They each have their uses and needs. In a way, you answered your own question with your question. The key for using both bit sizes is, feed speed and router bit speed.


----------



## dirkost (Jul 8, 2009)

Hi Ho: Good answers. I normally use 1/2 inch bits in the table and plunge routers, but recently got a palm (laminate trimmer) router. Good thing I still have the 1/4 inch bits. By the way, I love the palm router because it is quick and easy and leaves one hand free to hold the work or whatever. For stuff like roundovers and chamfers it's the way to go.
Dirk


----------



## clifft (May 18, 2010)

*1/4 vs 1/2*



malb said:


> Generally speaking, bigger is better for rigidity but as usual there will be exceptions. Some that come to mind are:
> 
> Small bits, say 1/8th inch plunge bit, will always have the weakest and most flexible portion at the smallest diameter, so there is no real value in going to a 1/2in shank version unless your machine can only handle 1/2in bits.
> 
> ...


1/2 inch for rigidity and better heat dispersion when possible

with leigh dovetail jig I use mainly 8mm (.315 inch) dia bits.

1617 and 1619 come with 1/4 and 1/2 collets, but I will not
use collet reducers. I bought 8mm and 3/8 specific collets for
the Bosch. I feel much safer - using a reducer means you have to tighten
2 collets.
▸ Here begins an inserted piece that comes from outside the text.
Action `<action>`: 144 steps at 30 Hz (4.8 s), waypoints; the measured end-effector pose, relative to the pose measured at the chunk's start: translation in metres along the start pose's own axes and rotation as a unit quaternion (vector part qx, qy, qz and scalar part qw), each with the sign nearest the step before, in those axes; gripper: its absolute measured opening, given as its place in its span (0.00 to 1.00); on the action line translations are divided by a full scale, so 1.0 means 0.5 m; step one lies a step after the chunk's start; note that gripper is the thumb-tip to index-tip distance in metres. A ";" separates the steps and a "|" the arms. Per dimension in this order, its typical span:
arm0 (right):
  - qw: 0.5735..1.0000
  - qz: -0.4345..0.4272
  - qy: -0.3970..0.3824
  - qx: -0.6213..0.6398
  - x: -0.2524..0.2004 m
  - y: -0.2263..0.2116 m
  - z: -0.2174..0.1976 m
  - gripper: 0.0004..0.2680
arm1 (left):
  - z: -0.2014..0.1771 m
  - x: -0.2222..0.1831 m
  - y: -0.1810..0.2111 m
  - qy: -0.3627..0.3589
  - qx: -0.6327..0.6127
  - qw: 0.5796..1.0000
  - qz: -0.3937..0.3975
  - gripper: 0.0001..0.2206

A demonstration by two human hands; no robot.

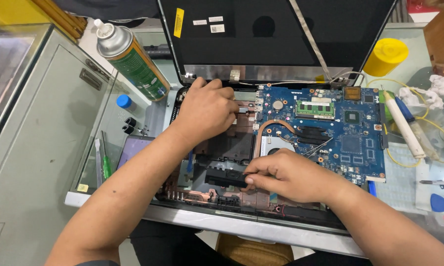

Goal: Cleaning internal laptop components with a brush and spray before reassembling the motherboard and speakers.

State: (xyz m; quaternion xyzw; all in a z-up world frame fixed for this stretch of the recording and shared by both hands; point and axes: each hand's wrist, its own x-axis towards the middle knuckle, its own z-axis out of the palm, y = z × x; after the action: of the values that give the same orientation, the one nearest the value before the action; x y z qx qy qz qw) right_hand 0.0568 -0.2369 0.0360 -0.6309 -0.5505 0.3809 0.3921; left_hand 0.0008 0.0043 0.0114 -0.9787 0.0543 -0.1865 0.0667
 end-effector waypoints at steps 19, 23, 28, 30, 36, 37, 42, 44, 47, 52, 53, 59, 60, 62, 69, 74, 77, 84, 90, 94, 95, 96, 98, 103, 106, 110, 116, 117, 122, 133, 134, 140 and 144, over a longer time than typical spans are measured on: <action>1.000 0.005 -0.022 -0.017 -0.007 0.006 0.010 0.08 | -0.096 0.144 0.003 -0.369 -0.161 0.893 -0.201 0.28; 0.999 0.009 -0.028 -0.023 -0.006 0.002 0.008 0.08 | -0.048 0.163 -0.014 -0.392 -0.159 0.881 -0.211 0.31; 0.999 0.015 -0.033 -0.031 -0.009 0.001 0.008 0.08 | 0.007 0.158 -0.026 -0.364 -0.179 0.886 -0.223 0.31; 0.999 0.008 -0.031 -0.030 -0.010 0.002 0.011 0.08 | 0.035 0.161 -0.035 -0.328 -0.177 0.901 -0.223 0.31; 0.999 0.012 -0.031 -0.034 -0.009 -0.001 0.008 0.09 | -0.044 0.149 -0.010 -0.288 -0.193 0.910 -0.229 0.27; 0.999 0.012 -0.030 -0.035 -0.010 0.002 0.009 0.09 | -0.041 0.151 -0.011 -0.287 -0.193 0.910 -0.228 0.27; 0.999 0.010 -0.029 -0.025 -0.011 0.006 0.011 0.09 | -0.031 0.149 -0.018 -0.262 -0.217 0.910 -0.235 0.25; 0.999 0.011 -0.030 -0.025 -0.012 0.006 0.011 0.09 | -0.048 0.149 -0.014 -0.264 -0.224 0.907 -0.239 0.25; 0.999 0.014 -0.032 -0.027 -0.013 0.000 0.010 0.09 | -0.057 0.148 -0.017 -0.263 -0.228 0.907 -0.237 0.22; 0.999 0.011 -0.030 -0.027 -0.011 0.003 0.008 0.09 | -0.054 0.139 -0.025 -0.240 -0.195 0.934 -0.178 0.15; 0.999 0.012 -0.029 -0.027 -0.012 0.002 0.008 0.09 | -0.053 0.138 -0.024 -0.243 -0.143 0.949 -0.140 0.12; 0.998 0.026 -0.049 -0.038 -0.011 0.003 0.006 0.08 | -0.047 0.138 -0.039 -0.283 -0.031 0.958 0.030 0.13; 0.996 0.040 -0.071 -0.044 -0.007 0.005 0.002 0.09 | -0.037 0.140 -0.051 -0.285 -0.033 0.956 0.061 0.17; 0.995 0.059 -0.070 -0.035 -0.007 -0.003 -0.001 0.09 | -0.028 0.138 -0.062 -0.282 -0.032 0.957 0.065 0.15; 0.983 0.165 -0.085 0.010 -0.004 -0.016 -0.006 0.09 | 0.003 0.126 -0.088 -0.219 -0.089 0.966 0.106 0.06; 0.987 0.129 -0.091 0.020 0.003 0.013 -0.006 0.09 | 0.028 0.112 -0.110 -0.164 -0.055 0.964 0.201 0.16; 0.990 0.102 -0.096 -0.004 0.007 0.043 -0.003 0.09 | 0.032 0.120 -0.122 -0.173 -0.060 0.957 0.225 0.16; 0.992 0.076 -0.099 0.013 0.008 0.069 -0.003 0.10 | 0.046 0.130 -0.129 -0.174 -0.063 0.943 0.275 0.11; 0.992 0.069 -0.097 0.029 0.007 0.070 -0.003 0.09 | 0.058 0.120 -0.131 -0.144 -0.042 0.945 0.289 0.08; 0.990 0.098 -0.097 0.013 0.000 0.040 -0.009 0.09 | -0.033 0.114 -0.118 -0.140 -0.046 0.965 0.215 0.03; 0.994 0.085 -0.066 0.017 0.000 0.046 -0.004 0.10 | -0.067 0.105 -0.115 -0.058 -0.093 0.976 0.189 0.02; 0.997 0.073 -0.034 0.021 -0.002 0.051 0.001 0.10 | -0.103 0.097 -0.111 0.025 -0.138 0.977 0.161 0.02; 0.995 0.092 -0.030 0.030 -0.003 0.049 0.006 0.11 | -0.186 0.062 -0.067 0.049 -0.209 0.969 0.126 0.03; 0.988 0.151 -0.021 0.011 -0.005 0.050 0.009 0.10 | -0.301 -0.089 0.033 0.144 -0.372 0.917 0.011 0.05; 0.986 0.169 -0.001 0.003 -0.009 0.054 0.013 0.10 | -0.269 -0.200 0.074 0.177 -0.413 0.882 -0.142 0.03; 0.990 0.128 0.013 0.054 -0.008 0.058 0.011 0.10 | -0.187 -0.267 0.123 0.195 -0.486 0.810 -0.263 0.03; 0.986 0.111 0.026 0.118 -0.013 0.056 0.012 0.10 | -0.139 -0.266 0.166 0.168 -0.608 0.657 -0.413 0.06; 0.989 0.097 0.025 0.105 -0.012 0.055 0.011 0.10 | -0.135 -0.264 0.167 0.170 -0.622 0.633 -0.427 0.06; 0.984 0.107 0.026 0.143 -0.013 0.062 0.013 0.11 | -0.126 -0.249 0.183 0.196 -0.638 0.608 -0.431 0.07; 0.985 0.120 0.032 0.122 -0.010 0.047 0.014 0.10 | -0.122 -0.233 0.185 0.213 -0.653 0.588 -0.428 0.06; 0.983 0.134 0.035 0.122 -0.010 0.048 0.015 0.10 | -0.123 -0.232 0.184 0.211 -0.653 0.579 -0.440 0.06; 0.990 0.108 0.032 0.086 -0.006 0.039 0.018 0.10 | -0.124 -0.221 0.189 0.228 -0.642 0.557 -0.474 0.05; 0.988 0.115 0.025 0.096 -0.006 0.033 0.019 0.10 | -0.112 -0.214 0.196 0.258 -0.639 0.534 -0.490 0.06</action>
State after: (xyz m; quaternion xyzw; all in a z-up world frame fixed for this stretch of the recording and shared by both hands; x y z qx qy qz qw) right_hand 0.0541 -0.2403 0.0173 -0.6587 -0.4249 0.4592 0.4179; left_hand -0.1269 -0.0843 0.0099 -0.5441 -0.3147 -0.3497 -0.6947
I had an 8mm slip using 1/2 to 8mm reducer.

regarding 1/8 straight bits - when possible use a slot cutter if possible for
grooves. I broke one mounted in a table making a slot. Either 1/4 or 1/2 should be ok for plunging.

slowly learning


----------



## stevetech (Mar 3, 2010)

The real question you should be asking yourself is "what sort of router do I need" I have a collection I have bought from various rummage sales and off ebay and they all come in handy for the right job. The 1/2" router lives in the router table full time. The 1/4" plunge gets used for most small jobs that don't either can't be done on the table, or don't require the extra power of the 1/2". The two fixed head routers get used for rounding over (the bit spends all its time in the router and i have a protective plate to save it geting damaged) and for dovetailing.

As a consequence I have a selection of bits, most 1/2" but a small box of 1/4" as well.

Most specialist bits only really work in 1.2", especially if they are large or complex cutters. My 2 favourites are a lock mitre cutter and a drawer mitre, both only avaliable in 1/2" due to their size.

For those who think I have loads of money I have never paid more than £15 for a router and never had any problems.


----------